● ASSIGNMENT
From the entries below, copy every line where the string "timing" appears.

● TASK INPUT
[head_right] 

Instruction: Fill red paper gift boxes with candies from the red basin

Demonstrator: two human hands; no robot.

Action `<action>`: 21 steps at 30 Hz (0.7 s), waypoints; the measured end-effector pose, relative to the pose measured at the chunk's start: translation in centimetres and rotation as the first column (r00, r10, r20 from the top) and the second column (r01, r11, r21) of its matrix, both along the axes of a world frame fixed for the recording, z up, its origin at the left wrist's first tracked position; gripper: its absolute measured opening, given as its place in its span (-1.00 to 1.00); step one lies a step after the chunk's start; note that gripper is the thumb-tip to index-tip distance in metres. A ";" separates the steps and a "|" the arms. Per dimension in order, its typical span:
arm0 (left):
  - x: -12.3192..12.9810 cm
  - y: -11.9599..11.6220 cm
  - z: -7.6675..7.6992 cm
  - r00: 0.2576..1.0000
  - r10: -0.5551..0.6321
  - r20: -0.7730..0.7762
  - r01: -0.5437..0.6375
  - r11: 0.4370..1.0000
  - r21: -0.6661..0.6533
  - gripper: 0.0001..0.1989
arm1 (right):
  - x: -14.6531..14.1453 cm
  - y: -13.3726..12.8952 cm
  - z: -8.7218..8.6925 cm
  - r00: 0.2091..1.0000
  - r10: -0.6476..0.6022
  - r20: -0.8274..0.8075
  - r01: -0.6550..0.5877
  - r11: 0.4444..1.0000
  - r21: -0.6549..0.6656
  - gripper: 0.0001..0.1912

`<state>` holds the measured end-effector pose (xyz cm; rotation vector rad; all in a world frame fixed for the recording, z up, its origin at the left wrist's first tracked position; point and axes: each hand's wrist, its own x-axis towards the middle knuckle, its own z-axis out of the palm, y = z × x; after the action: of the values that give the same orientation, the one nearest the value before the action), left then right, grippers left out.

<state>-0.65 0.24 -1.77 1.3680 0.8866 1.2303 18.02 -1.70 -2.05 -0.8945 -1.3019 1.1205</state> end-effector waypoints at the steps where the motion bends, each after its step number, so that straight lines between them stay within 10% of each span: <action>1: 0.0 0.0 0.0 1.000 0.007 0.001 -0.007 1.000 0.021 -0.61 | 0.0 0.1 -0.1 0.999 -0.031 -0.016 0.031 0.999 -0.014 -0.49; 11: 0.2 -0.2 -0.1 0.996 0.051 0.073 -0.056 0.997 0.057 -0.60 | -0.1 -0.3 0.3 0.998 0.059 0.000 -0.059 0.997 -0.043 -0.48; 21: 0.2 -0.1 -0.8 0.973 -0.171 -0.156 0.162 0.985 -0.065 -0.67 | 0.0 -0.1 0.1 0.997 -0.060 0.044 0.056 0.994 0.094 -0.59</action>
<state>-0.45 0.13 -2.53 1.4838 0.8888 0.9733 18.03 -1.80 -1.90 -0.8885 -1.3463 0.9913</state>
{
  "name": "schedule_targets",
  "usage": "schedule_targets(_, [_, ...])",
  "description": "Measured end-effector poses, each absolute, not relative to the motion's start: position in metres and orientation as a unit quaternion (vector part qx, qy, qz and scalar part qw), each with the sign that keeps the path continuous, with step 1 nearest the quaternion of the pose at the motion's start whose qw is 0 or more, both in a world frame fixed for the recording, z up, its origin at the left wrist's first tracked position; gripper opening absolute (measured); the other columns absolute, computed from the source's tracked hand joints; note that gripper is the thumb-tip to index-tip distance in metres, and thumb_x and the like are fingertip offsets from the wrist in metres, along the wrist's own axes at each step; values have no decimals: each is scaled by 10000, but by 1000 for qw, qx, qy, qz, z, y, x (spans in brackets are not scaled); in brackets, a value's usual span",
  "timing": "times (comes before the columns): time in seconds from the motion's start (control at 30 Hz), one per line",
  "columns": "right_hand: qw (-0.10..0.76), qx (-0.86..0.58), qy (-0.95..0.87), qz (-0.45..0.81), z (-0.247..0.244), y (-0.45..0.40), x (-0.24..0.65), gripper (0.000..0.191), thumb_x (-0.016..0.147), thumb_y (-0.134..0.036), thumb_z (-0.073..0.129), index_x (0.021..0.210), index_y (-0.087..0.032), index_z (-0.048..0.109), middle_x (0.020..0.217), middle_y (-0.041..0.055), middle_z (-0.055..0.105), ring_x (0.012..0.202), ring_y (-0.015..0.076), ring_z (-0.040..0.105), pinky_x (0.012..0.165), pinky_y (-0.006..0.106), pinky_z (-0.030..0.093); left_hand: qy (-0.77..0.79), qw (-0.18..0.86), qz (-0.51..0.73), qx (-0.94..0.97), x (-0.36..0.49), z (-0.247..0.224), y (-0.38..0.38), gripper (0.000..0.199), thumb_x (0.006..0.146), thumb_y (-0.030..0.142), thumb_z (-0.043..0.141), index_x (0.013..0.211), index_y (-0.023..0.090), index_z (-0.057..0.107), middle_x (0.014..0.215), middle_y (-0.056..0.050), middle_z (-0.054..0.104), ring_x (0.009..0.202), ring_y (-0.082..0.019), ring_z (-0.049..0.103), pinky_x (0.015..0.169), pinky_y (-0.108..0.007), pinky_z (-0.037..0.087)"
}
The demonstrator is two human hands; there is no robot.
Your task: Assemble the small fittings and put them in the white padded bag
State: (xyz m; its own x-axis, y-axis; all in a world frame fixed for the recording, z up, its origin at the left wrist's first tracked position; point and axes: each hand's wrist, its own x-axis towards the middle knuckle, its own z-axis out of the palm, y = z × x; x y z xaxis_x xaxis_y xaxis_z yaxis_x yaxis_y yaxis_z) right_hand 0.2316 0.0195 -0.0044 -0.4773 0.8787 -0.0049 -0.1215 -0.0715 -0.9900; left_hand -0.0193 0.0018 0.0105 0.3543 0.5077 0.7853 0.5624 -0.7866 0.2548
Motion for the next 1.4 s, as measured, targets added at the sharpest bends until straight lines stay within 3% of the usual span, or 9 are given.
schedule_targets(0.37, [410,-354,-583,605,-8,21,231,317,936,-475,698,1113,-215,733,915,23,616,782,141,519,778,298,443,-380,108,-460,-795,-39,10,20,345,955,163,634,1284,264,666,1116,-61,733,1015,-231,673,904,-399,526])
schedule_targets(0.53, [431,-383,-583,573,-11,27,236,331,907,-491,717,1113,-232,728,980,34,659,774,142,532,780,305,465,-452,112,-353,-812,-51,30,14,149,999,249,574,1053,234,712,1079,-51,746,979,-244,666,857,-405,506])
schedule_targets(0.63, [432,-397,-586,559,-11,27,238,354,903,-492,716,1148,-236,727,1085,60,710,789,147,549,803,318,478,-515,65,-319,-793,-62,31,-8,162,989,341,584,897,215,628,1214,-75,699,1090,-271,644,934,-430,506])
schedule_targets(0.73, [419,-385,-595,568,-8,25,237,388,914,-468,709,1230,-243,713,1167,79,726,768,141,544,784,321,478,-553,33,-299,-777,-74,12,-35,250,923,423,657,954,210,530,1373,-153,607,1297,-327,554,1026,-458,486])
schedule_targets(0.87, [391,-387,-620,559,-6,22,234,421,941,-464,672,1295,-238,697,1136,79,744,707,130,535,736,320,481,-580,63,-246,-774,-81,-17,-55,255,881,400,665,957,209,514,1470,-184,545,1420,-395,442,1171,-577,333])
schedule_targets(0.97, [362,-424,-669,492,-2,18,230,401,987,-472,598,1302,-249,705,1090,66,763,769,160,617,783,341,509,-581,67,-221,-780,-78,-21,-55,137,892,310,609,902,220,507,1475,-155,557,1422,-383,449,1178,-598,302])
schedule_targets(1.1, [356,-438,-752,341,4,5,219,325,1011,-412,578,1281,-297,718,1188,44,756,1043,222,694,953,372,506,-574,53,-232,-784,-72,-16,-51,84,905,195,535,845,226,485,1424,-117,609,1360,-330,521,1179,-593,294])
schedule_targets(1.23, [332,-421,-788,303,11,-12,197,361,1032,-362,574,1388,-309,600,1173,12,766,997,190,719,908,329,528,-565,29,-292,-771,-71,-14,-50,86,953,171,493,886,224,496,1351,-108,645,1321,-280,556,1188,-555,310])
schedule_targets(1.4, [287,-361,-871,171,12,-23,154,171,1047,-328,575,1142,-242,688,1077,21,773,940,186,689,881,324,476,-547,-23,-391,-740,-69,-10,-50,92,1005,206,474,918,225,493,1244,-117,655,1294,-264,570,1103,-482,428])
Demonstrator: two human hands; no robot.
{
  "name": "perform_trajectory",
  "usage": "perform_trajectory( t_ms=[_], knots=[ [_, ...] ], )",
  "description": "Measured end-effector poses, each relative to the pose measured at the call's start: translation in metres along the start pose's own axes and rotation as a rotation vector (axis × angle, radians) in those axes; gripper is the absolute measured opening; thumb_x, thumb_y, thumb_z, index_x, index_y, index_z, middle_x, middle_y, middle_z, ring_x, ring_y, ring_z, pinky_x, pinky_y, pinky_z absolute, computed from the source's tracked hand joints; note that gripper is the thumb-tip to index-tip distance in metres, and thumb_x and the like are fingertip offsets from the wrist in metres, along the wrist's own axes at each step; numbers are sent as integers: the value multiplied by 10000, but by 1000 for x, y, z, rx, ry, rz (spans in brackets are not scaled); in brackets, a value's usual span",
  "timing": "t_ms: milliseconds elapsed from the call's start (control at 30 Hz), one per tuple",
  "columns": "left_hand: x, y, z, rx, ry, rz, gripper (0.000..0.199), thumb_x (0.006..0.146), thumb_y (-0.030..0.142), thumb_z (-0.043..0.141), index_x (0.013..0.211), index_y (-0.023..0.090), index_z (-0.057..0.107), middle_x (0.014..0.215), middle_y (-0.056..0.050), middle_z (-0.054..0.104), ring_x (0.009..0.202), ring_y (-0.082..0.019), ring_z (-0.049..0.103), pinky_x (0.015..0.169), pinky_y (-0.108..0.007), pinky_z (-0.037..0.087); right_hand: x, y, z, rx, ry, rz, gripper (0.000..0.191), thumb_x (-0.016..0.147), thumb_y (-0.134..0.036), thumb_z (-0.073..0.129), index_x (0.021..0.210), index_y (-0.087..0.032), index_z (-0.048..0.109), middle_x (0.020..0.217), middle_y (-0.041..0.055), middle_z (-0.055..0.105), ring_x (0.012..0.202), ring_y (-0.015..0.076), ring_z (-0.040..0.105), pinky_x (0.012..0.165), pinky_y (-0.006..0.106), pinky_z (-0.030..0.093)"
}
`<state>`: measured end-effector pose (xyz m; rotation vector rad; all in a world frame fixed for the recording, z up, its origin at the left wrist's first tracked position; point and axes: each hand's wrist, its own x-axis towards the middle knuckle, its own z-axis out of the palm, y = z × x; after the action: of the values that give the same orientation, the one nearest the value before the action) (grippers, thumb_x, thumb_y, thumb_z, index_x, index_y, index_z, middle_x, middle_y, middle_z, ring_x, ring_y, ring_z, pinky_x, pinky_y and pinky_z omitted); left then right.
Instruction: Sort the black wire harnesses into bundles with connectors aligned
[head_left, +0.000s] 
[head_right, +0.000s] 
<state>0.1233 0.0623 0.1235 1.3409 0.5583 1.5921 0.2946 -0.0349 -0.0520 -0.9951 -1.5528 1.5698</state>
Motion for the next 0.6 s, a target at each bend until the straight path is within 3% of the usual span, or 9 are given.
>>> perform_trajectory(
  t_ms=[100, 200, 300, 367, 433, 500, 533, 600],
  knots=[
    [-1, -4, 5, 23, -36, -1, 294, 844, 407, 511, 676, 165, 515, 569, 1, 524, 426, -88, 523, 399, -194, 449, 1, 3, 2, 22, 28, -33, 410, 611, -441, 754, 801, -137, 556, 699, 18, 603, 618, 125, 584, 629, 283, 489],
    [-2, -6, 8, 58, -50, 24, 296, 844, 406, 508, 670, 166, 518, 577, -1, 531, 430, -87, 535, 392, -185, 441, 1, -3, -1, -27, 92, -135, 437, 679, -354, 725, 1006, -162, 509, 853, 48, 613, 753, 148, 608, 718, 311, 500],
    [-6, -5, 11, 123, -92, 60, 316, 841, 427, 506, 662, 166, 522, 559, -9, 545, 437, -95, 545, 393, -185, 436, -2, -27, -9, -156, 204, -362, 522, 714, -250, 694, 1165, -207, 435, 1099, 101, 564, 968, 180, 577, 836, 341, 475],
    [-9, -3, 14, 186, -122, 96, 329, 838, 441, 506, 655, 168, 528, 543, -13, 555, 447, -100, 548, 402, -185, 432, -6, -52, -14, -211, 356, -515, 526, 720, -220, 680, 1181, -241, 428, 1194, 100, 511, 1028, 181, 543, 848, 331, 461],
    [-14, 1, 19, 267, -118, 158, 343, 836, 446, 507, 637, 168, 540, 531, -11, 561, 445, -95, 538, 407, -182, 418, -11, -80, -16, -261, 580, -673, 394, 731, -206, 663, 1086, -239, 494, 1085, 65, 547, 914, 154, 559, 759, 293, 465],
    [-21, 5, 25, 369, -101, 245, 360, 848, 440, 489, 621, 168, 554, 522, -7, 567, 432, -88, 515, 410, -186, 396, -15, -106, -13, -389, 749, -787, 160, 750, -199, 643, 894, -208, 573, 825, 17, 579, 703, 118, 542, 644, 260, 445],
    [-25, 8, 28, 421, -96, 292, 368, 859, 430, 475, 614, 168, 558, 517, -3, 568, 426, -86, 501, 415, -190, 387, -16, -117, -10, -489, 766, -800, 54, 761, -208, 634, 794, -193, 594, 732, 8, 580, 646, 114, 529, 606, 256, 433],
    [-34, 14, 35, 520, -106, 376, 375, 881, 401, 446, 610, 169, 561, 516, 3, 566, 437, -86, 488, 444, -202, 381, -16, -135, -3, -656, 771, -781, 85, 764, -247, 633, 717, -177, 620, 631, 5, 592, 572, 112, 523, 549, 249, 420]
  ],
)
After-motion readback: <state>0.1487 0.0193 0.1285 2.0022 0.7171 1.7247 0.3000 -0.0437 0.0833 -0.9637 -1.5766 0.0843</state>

● THE COMPLETED TASK
  "timing": "times (comes before the columns): time in seconds from the motion's start (control at 30 Hz), one per line",
  "timing": "t_ms: milliseconds elapsed from the call's start (control at 30 Hz), one per tuple",

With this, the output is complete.